From here, it is the tile color class that we’re after now. When you copy some classes from the Wiki, sometimes the CSS can get a little long. So how do you know which class you should add to the sections? Usually, that’s what we write under the CSS title in the Wiki. The title-color class is what you want to add. You can copy it from the site CSS code that you’ve just pasted, or you could just as well view them in the WIki description. What we can do from here is paste in the tile color class, and this class works for a single tile. So you can draw some extra attention to a tile. We could also add it to the entire section, coloring all tiles this way.

It comes with a preset red, but for this one, I want to add our Zoomforth yellow. The one value that we’re looking for is the purple color value. Remove that and paste in our brand color. This tile color does not only work for textiles, which is the sort of primary subject today. But it also works for, let’s say, team images. They can draw some emphasis to certain positions or locations or just recolor all of them. This it’s the same class as you would add to a textile.

Make tile background color change on hover

Lastly, as a bit of a bonus on changing tile backgrounds, something I want to show you is how you can change the tile background, but only on hover. So this is really in vain with what we’ve done so far.

Head over to the Wiki and onto hover effects. We’re just going to scroll down. Here we have CSS where we can hover and recolor a tile. There are also some properties you can customize, like the animation speed and the color.

I really like recoloring tiles on hover when it comes to interactive tiles. I think these tiles are a good example of that. So let’s just remove the CSS class we have here for now. And instead, let’s add the hover color class to the site CSS. Let’s add that class to the tile as well.

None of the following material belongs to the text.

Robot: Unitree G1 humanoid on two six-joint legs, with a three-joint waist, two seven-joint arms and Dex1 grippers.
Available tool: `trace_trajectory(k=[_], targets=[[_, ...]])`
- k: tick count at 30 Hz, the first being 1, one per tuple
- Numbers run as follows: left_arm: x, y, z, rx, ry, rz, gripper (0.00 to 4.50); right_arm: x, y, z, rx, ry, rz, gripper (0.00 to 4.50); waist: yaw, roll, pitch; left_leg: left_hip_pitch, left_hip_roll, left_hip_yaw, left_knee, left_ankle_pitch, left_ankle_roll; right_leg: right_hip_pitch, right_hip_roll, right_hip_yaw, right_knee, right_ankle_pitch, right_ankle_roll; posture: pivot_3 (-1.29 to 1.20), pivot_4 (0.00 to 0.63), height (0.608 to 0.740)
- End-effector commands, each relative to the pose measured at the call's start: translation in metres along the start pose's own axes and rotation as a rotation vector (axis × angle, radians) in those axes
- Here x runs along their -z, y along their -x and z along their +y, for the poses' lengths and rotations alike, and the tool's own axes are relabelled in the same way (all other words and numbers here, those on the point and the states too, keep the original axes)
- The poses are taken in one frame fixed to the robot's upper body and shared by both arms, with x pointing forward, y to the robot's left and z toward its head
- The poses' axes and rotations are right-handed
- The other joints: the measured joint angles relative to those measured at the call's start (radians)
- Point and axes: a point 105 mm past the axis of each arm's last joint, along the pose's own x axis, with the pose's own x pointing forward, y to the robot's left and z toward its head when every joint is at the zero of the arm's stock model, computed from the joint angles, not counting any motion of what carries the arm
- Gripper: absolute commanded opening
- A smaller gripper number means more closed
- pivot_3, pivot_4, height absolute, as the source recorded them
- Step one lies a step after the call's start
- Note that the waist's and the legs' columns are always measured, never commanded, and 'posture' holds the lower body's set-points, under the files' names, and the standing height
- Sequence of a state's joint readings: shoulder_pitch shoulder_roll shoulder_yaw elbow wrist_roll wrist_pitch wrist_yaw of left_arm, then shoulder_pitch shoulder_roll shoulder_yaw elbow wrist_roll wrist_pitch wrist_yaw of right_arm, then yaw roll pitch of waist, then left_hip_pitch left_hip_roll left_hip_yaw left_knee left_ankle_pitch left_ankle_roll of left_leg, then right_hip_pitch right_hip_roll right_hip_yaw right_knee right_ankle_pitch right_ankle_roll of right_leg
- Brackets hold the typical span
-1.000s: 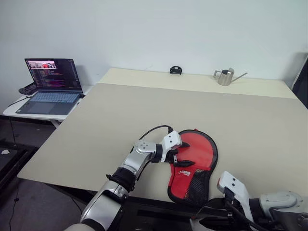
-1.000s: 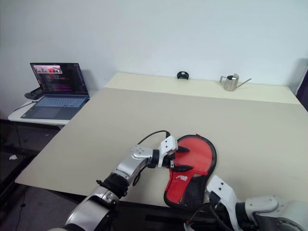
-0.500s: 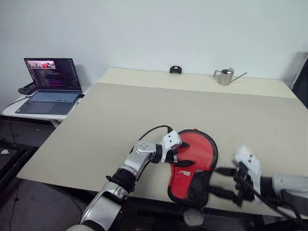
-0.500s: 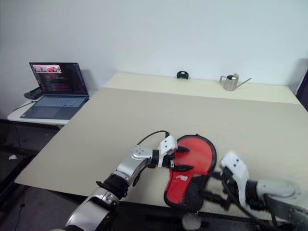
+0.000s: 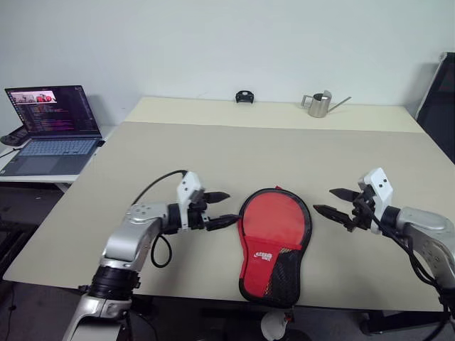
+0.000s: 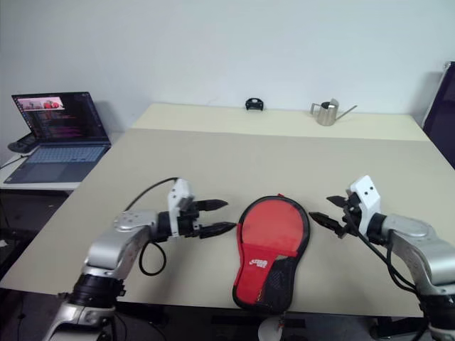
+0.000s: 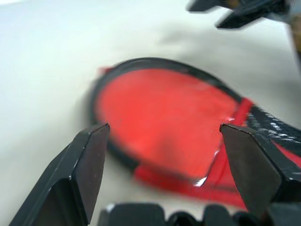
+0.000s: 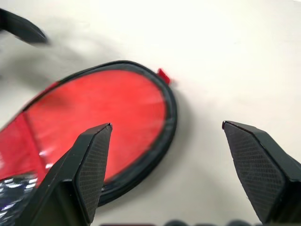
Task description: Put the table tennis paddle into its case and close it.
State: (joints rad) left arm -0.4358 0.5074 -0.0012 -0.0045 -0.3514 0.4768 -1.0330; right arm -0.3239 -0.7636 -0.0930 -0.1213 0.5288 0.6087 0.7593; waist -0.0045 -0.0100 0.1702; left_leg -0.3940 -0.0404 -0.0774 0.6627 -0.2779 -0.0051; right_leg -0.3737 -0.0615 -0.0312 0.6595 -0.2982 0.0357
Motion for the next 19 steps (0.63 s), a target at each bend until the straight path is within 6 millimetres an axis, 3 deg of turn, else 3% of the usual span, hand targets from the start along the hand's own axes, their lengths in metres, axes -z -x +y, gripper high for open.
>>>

As you can see on hover it has the black default, but as always, when we get CSS that has a default value, we want to replace that with our brand colors. So copy in that yellow that we had before. This is good for things like external links like or team tiles that have an extra function that open up into an overlay. It really is a good hover effect to show some interactivity on these tiles in particular while perhaps leaving these other tiles up top a bit more neutral to draw more attention to the interactivity of these. So again, what we basically covered is the recoloring of some words, the recoloring of tiles, and additionally, some hover effects in the same vein.